サービス分野で最大部分を占める住居費は前月の前月比0.5%上昇に対して0.2%上昇に留まっているが、逆に言うとそれ以外の価格が大きく上昇したことになる。
ブルームバーグの算出によると住宅とエネルギーを除いたサービス価格は0.4%上昇。前月は0.3%上昇で3ヶ月連続で上昇している。
同日の市場の動き
米国株式市場
主要3市場とも下落して始まり、方向感に乏しい動きでいずれも前日比やや小幅マイナスで取引を終えている(ただしS&P 500の主要11セクターは8セクターで前日比マイナス)。
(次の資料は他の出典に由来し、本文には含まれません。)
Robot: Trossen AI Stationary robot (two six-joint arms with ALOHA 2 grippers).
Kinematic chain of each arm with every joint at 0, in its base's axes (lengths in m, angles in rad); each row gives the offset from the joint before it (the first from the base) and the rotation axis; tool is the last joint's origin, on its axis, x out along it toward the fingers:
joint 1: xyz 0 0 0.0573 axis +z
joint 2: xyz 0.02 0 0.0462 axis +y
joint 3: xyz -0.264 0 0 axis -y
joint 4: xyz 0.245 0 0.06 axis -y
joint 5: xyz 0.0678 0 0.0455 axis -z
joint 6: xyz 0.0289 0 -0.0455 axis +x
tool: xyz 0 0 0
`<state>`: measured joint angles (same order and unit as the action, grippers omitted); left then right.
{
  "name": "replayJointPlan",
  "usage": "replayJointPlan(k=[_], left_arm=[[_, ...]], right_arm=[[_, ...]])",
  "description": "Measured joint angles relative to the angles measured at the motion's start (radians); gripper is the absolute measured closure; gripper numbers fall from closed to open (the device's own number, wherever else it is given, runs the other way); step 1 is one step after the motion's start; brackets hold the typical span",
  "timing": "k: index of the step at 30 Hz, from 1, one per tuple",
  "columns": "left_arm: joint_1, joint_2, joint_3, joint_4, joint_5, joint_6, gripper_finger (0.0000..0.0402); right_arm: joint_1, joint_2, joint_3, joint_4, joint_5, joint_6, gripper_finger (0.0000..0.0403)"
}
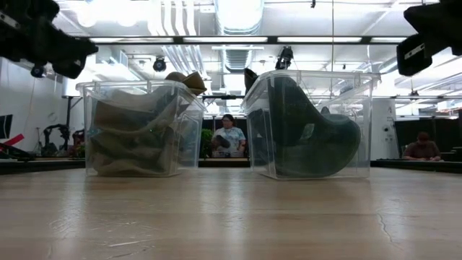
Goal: Pick & Place hat
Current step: Return to Home Position
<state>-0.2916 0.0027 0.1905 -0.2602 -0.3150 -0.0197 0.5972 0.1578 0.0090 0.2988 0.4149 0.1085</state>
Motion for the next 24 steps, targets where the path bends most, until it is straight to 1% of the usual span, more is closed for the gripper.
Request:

この日は米CPI発表の他に過去1週間の米新規失業保険申請件数の発表があり、そちらは予想23万件に対して3万3000件増の25万8000件(2023年8月以来最大)となっている。ただし、これは最近米南東部でのハリケーン被害が関連していると見られ、FRBの金利政策にどの様な影響を及ぼすかの判断が難しいことが昨日の米国株式市場が方向感に乏しい結果となった一因と思われる。
米国10年債
取引開始直後にやや上昇したもののその幅は小さく、その後も方向感に乏しい動きが続いたまま前日に比べてやや利回りが上昇して取引を終えている。日中取引での4.12%は約10週ぶりの高水準。
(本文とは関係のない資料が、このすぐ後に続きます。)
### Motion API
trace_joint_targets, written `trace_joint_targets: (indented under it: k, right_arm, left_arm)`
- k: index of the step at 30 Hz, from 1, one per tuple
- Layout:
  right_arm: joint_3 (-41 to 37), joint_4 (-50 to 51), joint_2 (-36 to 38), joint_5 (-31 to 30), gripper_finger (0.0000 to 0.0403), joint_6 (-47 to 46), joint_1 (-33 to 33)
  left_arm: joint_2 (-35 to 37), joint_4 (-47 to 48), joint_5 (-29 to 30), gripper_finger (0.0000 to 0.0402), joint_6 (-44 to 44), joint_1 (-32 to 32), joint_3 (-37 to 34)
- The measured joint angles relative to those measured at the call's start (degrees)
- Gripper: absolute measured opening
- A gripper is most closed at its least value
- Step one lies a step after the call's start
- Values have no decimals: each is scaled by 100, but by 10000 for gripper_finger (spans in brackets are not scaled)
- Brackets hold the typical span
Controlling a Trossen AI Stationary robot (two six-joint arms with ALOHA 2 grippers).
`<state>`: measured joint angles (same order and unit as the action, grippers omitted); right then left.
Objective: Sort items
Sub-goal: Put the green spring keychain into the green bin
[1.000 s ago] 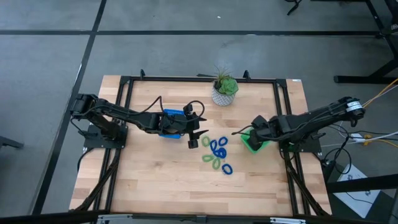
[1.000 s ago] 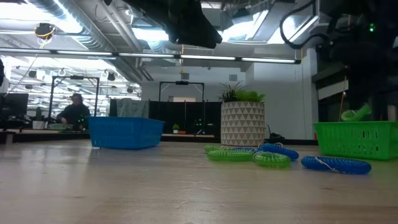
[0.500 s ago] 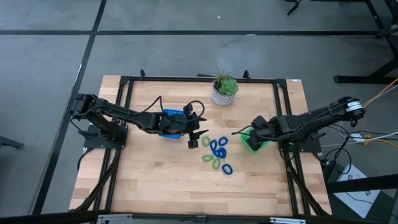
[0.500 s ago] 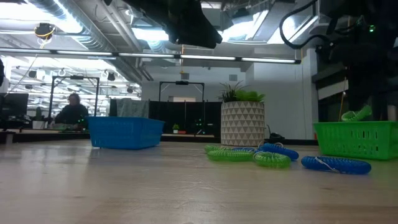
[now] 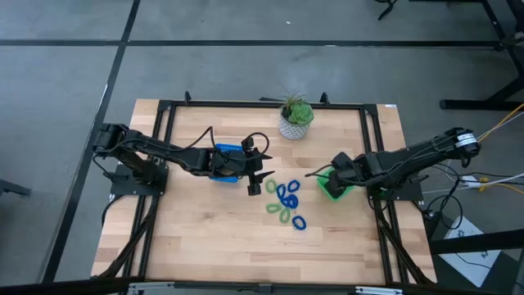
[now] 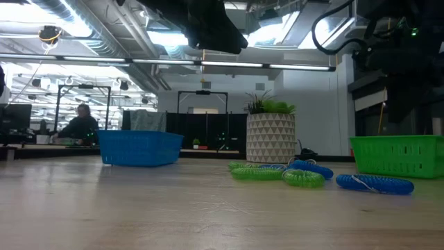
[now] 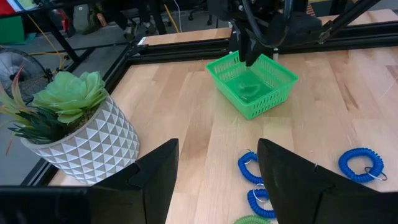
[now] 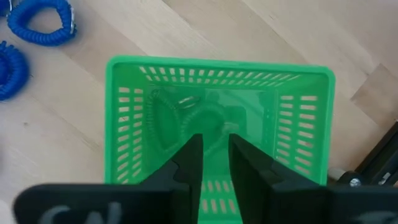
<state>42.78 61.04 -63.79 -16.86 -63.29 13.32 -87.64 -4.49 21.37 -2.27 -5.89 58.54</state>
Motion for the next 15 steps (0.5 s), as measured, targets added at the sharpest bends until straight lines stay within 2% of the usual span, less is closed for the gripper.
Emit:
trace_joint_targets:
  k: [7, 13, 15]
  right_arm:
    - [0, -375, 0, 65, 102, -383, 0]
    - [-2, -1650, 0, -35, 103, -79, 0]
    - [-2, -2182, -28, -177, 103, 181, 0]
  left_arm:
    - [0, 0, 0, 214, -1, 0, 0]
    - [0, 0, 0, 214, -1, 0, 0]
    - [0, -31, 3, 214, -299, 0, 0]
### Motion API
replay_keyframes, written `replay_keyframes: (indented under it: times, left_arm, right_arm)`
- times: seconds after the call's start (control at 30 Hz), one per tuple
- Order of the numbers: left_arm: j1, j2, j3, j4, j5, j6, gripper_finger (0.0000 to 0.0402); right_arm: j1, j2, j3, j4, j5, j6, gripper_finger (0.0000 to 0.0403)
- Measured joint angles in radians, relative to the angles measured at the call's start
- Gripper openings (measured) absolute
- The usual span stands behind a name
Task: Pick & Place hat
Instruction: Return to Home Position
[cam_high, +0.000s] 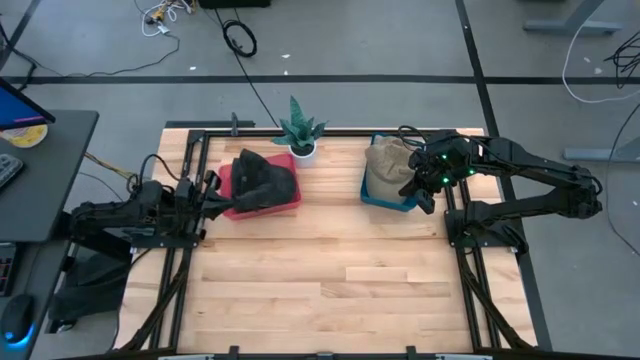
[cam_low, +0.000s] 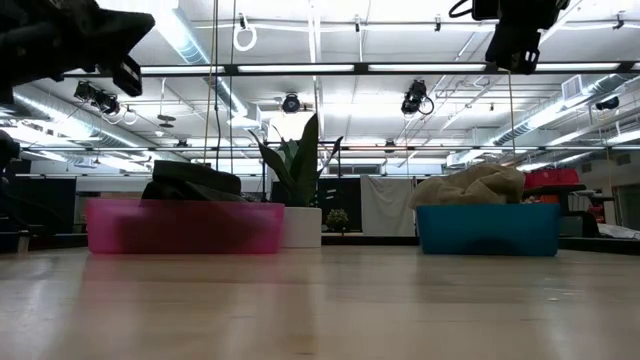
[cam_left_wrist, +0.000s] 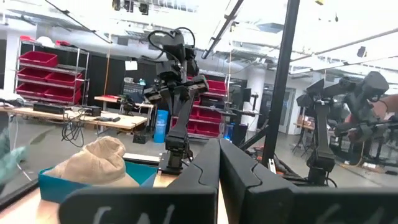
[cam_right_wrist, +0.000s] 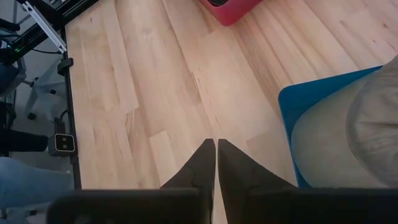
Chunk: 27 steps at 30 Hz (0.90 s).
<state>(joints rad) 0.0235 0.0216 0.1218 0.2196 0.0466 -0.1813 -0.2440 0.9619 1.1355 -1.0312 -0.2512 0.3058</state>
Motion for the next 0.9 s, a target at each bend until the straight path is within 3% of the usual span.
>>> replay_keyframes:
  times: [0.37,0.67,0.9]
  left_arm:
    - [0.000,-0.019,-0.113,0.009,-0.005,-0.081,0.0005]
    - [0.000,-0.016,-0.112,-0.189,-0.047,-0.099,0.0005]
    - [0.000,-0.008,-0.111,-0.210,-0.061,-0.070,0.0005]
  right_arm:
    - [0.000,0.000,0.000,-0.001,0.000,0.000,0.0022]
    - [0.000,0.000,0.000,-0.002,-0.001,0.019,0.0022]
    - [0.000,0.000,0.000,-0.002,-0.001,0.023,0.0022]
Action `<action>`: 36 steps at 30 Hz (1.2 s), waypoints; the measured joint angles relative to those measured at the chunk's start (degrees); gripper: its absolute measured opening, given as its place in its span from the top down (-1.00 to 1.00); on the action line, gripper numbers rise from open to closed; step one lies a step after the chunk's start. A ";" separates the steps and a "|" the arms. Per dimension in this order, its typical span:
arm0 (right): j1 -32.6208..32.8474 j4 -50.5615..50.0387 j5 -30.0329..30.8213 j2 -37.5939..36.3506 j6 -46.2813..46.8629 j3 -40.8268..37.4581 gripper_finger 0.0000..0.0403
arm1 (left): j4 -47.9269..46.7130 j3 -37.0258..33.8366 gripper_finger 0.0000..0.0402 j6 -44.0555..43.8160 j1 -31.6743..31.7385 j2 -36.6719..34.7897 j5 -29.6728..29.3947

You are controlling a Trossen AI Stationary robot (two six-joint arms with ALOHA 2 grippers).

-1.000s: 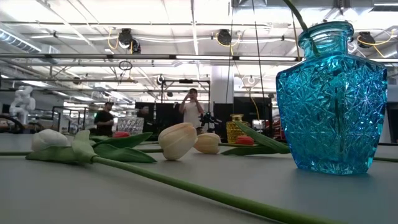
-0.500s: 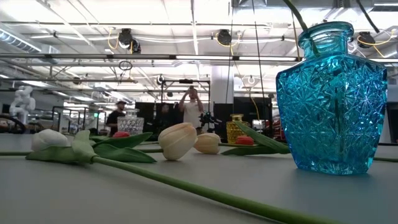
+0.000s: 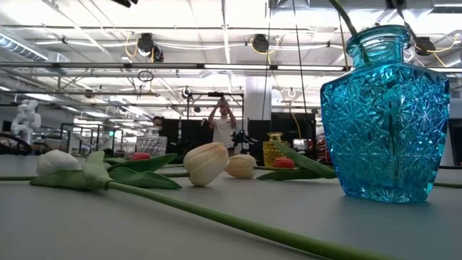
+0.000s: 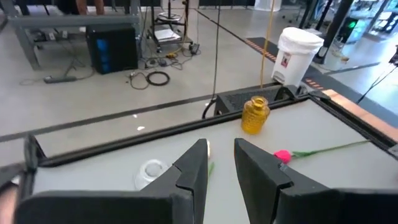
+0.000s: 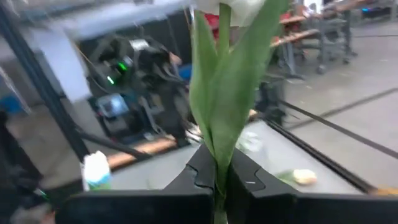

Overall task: Sort flowers into vase by color
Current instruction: Put the top white tulip into the blue vase

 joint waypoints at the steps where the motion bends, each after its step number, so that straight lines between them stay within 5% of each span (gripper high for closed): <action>1: 0.00 2.80 -0.84 0.02 0.65 -1.61 1.00 | -0.04 -1.05 0.57 -1.69 -0.50 -0.24 0.04; 8: 0.52 15.35 -6.90 2.23 5.92 -7.78 1.00 | 0.10 -5.92 0.57 -11.42 -3.80 -0.76 3.54; 17: 3.97 29.61 -12.53 10.93 4.42 -7.76 1.00 | 2.39 -6.09 0.57 -11.14 -4.48 -0.74 3.78; 36: 8.59 48.41 -12.73 25.44 2.54 -7.71 1.00 | 3.24 -6.08 0.57 -11.13 -4.46 -0.72 3.87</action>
またこの日の米国2年債は前日に比べて利回りが低下して取引を終えており、市場の判断も難しかったことが伺われる。
ドル円為替
CPIの発表があった米EDT8:30は上記ドル円チャートのBST13:30。1ドル=149円前後からドル安となったもののその幅は限定的であり、方向感に乏しい動きを繰り返し一時的にはCPI発表前水準に戻している。その後は148円台後半で推移しており変動幅は限定的。
まとめ
今回発表のCPI結果は市場予想を上回る結果だったものの、米国株式市場、米10年債、ドル円為替いずれも変動幅は限定的だった。
これは今回CPIは予想より上振れしたことは悪材料だったが、FRBの金利政策を変えるほどではないと市場が捉えたことが原因なのだろう(CMEのフェドウォッチでは、統計発表後に市場が織り込む11月の2.5%利下げ確率は約80%、据え置きの確率は約20%)。
結果的に今回のCPIイベントも無難に乗り切った訳だがデータを見るとやはりまだ安定しているとは言えず、今後のCPI動向とそれに影響を及ぼす各種経済指標にも引き続き注意していくことにしたい。